Please print, exactly as written, the line containing "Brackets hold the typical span" and each line after it through the end of the material; pictures stay out.
---
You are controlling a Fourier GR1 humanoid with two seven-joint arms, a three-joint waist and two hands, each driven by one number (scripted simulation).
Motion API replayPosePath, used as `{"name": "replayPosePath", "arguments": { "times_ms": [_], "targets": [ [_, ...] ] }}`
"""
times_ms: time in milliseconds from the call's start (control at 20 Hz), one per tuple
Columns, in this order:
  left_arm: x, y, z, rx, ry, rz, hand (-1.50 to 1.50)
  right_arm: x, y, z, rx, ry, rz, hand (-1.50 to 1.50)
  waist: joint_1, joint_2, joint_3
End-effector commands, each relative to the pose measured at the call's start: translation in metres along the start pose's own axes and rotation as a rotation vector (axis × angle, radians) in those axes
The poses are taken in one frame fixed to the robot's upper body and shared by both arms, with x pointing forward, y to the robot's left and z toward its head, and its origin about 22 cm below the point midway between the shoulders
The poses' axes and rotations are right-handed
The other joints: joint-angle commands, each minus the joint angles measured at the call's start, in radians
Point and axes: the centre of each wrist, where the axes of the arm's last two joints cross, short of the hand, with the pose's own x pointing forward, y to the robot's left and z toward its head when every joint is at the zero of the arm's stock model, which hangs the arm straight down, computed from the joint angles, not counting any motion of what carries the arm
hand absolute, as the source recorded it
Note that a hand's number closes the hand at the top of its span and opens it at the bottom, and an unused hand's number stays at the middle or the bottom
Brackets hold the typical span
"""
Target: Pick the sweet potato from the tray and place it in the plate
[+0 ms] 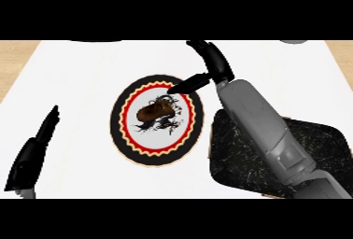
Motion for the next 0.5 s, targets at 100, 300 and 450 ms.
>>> {"name": "replayPosePath", "arguments": {
  "times_ms": [100, 300, 450],
  "targets": [
    [0.005, 0.002, 0.002, -0.005, 0.016, 0.008, 0.00, -0.036, -0.067, 0.019, -0.043, -0.066, -0.089, -1.50, 0.004, 0.001, 0.000],
    [0.014, 0.000, -0.009, -0.008, -0.008, -0.005, 0.00, -0.035, -0.113, 0.026, -0.035, -0.140, -0.078, -1.50, 0.016, 0.007, 0.001],
    [0.019, -0.001, -0.011, -0.025, -0.019, 0.013, 0.00, -0.043, -0.135, 0.037, -0.017, -0.118, -0.054, -1.50, 0.023, 0.009, 0.001]
  ]
}}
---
## TASK RESPONSE
Brackets hold the typical span
"""
Target: Pick the sweet potato from the tray and place it in the plate
[+0 ms] 
Motion for the next 0.5 s, targets at 100, 300 and 450 ms.
>>> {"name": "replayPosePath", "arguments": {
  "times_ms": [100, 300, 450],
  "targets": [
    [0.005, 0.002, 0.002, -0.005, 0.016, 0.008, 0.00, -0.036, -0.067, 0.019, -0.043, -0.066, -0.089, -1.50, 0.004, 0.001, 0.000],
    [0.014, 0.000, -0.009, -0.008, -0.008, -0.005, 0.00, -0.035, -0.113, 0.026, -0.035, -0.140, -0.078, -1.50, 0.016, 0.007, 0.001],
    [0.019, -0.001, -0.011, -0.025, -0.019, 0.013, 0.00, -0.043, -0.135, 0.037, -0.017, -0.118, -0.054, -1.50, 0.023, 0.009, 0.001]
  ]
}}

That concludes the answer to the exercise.